When TVP mixture is cool, stir it into the dry ingredients along with flax/or egg and water/TVP mixture. Mix well and knead dough into a solid ball. *Let this rest for around 5 minutes and allow the gluten fibers to form and relax.

Shape into 32 “meatballs” and fry in oil until brown. Alternately, you can bake on an oiled pan at 375 degrees for 15-20 minutes. *I divided the dough into 4. Then each of those into 8 small balls. I placed the salt shaker in the picture so you can see how small they are. I also forgot to add the chili flakes so i sprinkled them on the balls after putting them on the cookie sheet for baking.
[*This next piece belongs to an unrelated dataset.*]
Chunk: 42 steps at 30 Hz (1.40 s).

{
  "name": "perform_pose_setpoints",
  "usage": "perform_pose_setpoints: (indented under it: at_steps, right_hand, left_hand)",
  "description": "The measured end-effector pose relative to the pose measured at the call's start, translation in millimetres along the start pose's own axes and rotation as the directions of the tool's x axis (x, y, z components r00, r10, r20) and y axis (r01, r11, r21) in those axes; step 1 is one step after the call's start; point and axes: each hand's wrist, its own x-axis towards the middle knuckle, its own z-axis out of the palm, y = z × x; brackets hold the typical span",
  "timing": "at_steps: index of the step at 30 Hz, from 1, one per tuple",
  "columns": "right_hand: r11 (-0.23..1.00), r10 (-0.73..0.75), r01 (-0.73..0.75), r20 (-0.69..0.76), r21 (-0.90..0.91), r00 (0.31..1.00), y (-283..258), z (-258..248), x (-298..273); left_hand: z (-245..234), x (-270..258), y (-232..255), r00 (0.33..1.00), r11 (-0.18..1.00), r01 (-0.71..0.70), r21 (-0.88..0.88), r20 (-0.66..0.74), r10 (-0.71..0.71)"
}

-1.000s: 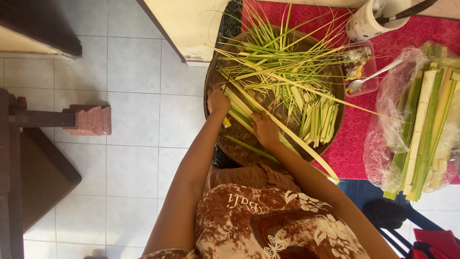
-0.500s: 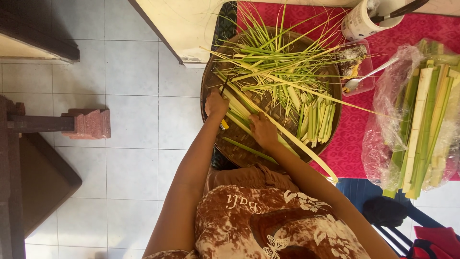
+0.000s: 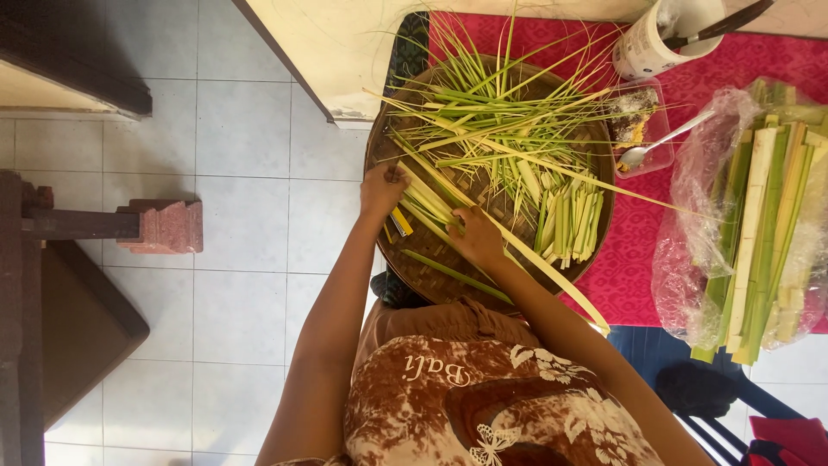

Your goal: Preparing and stripping palm leaves using a small knife.

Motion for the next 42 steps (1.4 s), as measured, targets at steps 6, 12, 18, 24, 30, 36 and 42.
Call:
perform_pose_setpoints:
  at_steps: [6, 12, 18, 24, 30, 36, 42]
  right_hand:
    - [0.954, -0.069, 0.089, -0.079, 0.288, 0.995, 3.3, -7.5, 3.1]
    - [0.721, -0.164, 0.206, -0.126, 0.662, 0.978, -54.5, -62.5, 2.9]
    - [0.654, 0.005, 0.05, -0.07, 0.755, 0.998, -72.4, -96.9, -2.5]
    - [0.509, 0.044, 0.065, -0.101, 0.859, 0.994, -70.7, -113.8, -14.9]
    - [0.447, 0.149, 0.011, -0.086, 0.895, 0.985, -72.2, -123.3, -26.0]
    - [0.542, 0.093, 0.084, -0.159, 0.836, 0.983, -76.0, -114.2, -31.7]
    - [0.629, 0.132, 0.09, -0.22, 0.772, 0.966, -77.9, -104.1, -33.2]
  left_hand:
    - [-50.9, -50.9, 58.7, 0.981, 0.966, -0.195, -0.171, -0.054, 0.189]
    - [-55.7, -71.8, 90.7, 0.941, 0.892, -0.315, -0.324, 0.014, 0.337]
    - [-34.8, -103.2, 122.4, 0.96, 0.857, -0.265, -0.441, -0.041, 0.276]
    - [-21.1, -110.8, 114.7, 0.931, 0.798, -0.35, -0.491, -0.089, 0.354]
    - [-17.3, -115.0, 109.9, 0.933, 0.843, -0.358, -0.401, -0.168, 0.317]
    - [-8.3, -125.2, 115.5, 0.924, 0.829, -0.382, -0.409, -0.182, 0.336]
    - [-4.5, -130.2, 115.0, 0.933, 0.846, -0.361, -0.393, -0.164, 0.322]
Use as you would any other meatball, like spaghetti or sweet and sour sauce. Do not allow the meatballs to sit in the sauce for an extended period of time; add close to the end of the cooking period, just long enough to heat thoroughly. *I grated a ton of mozzarella and fresh chopped Italian parsley on mine. I seriously couldn’t tell it was not meat. Great recipe Tracy!!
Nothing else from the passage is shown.